We need each other to navigate the crappiest aspects of perimenopause. We need each other to learn from, encourage and have the best stress relieving laughs with. We need a community to garner truths from, to seek advice and knowledge and share in conversations that reinforce and buoy these years. We need to be heard and we need to be listening to each other.


Over a year and change ago, I read an article in New York Magazine that was titled "Mid-Life Psychosis." (Dec 24th 2018-Jan 6th 2019, Issue) I remember chucking at first, "mid-life crazies," I thought, "we can all relate to that." But when I read the article, my heart sank. Featured here were women who had suffered a psychological break when they entered their mid-life years. Hormones were literally driving them mad. It was a frightening look at real life trauma brought about, largely by the physiological changes ushered in by.....middle age? What the hell? That was scary. Among other things, the article made me consider how much we women really need friendships with other women. We benefit from there, whether we be loner introverts or social extroverts. We need each other's guidance and assistance not just during those menstruating teen years or child-bearing years, but also during our end of child-bearing years! Of course a mental fracture in one's mid-life cannot solely be determined by fluctuating hormones. To suggest this would be incorrect. But, fluctuating hormones don't help, let me tell you. They can mess you up physically and psychologically and perhaps, to a vulnerable mind, be the straw that breaks the camel's back. We need each other to help navigate these years in the most kind and gentle ways. There's no shame in that.

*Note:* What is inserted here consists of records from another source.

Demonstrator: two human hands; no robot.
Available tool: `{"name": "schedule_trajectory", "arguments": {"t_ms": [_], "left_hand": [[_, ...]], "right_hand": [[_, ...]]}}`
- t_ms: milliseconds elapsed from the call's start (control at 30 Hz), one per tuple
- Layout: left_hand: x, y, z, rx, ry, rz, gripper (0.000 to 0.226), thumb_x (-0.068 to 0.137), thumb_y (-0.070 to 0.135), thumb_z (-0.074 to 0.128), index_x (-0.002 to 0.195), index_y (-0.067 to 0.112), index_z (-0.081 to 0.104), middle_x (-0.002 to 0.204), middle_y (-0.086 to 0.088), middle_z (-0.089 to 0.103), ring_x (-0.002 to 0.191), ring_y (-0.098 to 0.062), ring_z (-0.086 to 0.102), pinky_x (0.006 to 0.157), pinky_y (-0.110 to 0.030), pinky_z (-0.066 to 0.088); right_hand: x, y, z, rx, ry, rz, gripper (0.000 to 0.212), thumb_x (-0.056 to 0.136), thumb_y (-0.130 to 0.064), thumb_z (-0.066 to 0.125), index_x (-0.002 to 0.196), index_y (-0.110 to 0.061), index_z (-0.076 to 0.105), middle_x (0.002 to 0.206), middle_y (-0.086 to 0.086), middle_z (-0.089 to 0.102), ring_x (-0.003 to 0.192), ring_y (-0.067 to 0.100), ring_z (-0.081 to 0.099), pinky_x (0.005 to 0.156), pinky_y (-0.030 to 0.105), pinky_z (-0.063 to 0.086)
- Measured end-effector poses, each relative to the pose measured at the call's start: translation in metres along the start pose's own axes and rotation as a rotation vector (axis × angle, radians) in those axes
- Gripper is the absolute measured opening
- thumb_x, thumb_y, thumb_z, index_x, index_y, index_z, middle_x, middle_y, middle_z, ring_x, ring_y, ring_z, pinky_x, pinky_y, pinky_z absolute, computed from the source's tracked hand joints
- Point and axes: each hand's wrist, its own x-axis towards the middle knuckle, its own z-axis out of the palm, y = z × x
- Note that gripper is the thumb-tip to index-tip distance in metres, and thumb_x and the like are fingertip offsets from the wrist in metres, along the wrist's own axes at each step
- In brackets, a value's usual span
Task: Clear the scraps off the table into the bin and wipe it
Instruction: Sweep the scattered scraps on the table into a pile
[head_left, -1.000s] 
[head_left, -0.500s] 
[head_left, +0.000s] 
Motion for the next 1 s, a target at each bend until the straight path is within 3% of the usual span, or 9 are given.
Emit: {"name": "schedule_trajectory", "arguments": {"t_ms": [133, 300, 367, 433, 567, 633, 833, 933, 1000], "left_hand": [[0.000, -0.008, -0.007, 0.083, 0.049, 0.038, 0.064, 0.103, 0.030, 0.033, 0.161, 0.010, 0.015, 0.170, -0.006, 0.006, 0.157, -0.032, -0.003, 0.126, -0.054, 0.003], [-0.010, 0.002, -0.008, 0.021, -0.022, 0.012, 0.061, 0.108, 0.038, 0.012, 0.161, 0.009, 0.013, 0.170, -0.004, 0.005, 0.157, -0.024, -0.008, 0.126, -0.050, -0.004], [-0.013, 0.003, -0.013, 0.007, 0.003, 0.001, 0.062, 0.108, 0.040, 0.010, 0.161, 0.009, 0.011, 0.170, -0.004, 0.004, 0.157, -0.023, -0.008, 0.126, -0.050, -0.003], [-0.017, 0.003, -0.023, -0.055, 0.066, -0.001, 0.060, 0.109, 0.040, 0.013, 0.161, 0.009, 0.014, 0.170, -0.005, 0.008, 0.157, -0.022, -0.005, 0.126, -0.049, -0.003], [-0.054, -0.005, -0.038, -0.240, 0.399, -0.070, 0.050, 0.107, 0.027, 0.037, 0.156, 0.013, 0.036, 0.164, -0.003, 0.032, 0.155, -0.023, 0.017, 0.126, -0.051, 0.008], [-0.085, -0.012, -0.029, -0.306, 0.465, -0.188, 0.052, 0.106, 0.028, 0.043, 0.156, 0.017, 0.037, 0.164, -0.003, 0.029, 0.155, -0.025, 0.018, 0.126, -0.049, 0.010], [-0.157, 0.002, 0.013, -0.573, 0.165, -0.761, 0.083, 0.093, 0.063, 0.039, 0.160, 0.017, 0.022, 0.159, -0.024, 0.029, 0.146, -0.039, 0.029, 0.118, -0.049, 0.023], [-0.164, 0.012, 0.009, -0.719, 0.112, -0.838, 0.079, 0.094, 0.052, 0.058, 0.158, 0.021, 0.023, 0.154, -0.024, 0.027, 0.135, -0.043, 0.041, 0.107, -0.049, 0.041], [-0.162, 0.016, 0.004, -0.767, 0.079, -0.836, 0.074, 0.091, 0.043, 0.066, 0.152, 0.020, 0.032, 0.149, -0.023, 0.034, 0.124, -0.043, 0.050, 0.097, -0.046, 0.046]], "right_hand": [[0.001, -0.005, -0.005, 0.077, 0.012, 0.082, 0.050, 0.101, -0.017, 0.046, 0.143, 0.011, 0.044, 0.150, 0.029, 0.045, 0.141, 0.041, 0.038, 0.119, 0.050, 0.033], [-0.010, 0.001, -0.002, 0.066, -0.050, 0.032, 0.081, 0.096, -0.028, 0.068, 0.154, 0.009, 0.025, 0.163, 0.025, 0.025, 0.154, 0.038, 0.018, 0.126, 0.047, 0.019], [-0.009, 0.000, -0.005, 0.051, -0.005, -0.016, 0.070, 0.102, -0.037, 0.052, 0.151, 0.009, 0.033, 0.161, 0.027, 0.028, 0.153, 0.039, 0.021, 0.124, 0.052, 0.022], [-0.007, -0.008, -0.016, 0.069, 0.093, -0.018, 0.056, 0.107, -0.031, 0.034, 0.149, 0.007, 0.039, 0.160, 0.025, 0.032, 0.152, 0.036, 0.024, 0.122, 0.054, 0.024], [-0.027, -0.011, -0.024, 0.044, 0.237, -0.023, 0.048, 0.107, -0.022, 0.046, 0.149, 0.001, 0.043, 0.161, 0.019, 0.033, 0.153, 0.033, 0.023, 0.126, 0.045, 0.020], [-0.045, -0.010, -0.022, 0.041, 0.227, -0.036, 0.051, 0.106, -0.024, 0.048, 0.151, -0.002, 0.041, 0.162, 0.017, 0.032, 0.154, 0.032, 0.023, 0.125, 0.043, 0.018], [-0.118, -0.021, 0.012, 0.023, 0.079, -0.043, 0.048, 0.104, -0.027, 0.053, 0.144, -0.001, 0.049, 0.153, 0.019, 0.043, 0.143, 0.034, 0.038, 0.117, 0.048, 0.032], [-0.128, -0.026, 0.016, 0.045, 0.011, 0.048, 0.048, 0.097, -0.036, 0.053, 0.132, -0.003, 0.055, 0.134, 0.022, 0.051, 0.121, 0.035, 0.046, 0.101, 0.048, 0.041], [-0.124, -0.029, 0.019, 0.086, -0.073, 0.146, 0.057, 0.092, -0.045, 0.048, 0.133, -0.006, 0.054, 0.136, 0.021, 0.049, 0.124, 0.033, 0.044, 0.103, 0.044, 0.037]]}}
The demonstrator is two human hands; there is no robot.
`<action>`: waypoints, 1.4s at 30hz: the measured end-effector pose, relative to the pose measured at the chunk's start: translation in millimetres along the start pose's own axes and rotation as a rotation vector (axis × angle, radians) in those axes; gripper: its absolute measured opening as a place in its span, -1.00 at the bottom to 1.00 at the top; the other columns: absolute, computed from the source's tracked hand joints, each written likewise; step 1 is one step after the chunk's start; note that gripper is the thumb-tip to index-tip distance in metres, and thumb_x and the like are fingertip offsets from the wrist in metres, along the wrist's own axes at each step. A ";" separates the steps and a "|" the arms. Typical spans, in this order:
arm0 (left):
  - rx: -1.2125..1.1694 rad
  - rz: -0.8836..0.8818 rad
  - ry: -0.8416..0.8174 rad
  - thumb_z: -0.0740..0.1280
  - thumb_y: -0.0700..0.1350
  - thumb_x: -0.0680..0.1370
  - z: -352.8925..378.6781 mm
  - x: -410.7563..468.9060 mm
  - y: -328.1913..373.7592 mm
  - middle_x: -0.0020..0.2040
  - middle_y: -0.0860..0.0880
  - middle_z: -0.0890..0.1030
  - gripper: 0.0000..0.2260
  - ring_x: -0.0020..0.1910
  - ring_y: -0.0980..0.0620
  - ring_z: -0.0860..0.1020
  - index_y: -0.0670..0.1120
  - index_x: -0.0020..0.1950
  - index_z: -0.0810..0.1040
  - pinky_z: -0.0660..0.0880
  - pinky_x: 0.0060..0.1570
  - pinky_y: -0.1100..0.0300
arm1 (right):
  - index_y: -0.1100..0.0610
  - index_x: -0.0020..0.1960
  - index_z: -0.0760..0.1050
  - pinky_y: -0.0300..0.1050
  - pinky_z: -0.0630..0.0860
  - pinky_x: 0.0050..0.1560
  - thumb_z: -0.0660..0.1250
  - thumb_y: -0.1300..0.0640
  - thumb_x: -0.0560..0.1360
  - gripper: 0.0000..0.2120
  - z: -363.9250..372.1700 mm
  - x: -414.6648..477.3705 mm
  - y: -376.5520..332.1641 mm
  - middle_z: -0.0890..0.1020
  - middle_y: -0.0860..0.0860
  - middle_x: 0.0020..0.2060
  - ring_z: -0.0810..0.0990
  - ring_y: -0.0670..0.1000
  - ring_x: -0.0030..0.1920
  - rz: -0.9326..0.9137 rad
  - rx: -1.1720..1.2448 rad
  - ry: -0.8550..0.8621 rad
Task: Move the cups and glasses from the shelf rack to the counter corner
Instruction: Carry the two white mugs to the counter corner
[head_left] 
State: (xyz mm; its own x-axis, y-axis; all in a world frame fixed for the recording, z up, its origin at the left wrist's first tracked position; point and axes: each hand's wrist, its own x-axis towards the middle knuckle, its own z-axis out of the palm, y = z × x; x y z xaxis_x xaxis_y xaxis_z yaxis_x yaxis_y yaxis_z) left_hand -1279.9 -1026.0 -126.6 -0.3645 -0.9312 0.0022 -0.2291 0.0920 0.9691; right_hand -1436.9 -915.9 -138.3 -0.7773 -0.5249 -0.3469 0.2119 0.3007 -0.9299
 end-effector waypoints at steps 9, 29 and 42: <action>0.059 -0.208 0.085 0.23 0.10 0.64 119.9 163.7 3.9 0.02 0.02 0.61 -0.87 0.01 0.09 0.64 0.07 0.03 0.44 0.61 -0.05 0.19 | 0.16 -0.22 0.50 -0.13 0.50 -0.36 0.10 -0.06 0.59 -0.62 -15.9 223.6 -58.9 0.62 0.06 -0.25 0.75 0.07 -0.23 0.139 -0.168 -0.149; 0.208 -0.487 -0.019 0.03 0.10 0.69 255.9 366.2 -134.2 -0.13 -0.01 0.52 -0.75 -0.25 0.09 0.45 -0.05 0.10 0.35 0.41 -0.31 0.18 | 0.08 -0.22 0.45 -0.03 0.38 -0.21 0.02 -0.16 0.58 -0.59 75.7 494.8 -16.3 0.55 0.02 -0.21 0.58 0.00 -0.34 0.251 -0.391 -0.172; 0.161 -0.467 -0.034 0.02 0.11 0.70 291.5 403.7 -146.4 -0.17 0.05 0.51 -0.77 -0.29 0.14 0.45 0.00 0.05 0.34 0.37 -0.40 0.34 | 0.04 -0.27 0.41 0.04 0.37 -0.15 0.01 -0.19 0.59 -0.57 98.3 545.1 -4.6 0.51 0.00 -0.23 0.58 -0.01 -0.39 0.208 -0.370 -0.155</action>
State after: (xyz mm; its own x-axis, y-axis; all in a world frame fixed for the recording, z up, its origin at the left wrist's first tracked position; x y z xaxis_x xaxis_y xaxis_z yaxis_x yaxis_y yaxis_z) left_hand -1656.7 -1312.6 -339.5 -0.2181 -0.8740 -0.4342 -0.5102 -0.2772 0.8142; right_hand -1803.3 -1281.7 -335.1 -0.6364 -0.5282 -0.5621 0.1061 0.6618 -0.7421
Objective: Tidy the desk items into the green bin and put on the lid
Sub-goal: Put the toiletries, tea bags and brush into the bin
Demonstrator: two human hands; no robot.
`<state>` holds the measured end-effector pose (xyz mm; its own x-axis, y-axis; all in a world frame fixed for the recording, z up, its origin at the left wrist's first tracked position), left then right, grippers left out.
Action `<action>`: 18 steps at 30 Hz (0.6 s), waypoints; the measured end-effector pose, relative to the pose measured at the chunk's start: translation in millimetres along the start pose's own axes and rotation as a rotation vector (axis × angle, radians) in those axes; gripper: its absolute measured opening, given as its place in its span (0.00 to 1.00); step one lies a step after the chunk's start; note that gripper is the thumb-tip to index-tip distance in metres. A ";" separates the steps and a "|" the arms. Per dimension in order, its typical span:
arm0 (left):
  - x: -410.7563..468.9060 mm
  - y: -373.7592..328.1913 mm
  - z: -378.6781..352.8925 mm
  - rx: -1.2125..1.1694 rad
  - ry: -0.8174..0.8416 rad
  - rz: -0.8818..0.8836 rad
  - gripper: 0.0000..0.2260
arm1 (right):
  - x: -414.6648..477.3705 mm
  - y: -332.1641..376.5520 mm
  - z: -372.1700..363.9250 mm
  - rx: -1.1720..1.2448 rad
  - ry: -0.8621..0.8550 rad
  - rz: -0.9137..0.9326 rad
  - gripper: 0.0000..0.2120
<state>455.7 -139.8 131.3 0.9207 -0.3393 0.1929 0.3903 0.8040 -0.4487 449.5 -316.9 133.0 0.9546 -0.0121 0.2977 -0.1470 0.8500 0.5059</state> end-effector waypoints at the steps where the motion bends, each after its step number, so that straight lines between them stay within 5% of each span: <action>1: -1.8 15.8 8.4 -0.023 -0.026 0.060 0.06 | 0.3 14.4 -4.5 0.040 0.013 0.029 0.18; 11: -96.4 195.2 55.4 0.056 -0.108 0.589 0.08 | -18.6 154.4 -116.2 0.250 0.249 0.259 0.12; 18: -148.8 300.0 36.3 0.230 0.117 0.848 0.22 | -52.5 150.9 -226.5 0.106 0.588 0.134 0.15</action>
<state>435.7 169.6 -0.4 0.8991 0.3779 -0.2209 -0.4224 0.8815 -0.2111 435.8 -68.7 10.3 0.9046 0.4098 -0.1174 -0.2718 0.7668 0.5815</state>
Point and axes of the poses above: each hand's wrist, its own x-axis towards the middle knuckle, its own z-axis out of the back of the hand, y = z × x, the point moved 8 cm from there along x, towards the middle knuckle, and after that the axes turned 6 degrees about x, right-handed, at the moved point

No One Knows Your Quite Like Your Girls Know You

And no one will invest in you in quite the same way.

Don't go it alone. That's what we're here for! Feeling invisible? Call your girlfriend. She'll let you know what a hottie you are, same as you've always been. Lamenting your drooping boobs and bulging abs? She'll tell you're beautiful and where to buy a better bra. She'll even go shopping with you just to make sure you choose the right fit. The lack of motivation, general fatigue and muscle soreness you're experiencing? She tell you it's all normal, that she feels the same way and remind you've always been a terrible procrastinator anyway. Feeling mentally, emotionally drained, especially vulnerable? Your girlfriends will notice. Whatever it is, when you start to veer off the rails, your girls'll help lift you and set you straight. We care about each other because we see ourselves reflected in our friends. We are each other's best advocates. Throughout every stage of life, we have been there for each other. Why would mid-life be any different? There's an entirely new conversation to be had now. So, pull up a chair, gals, it's time to dish! We have each other and that means we already are a community.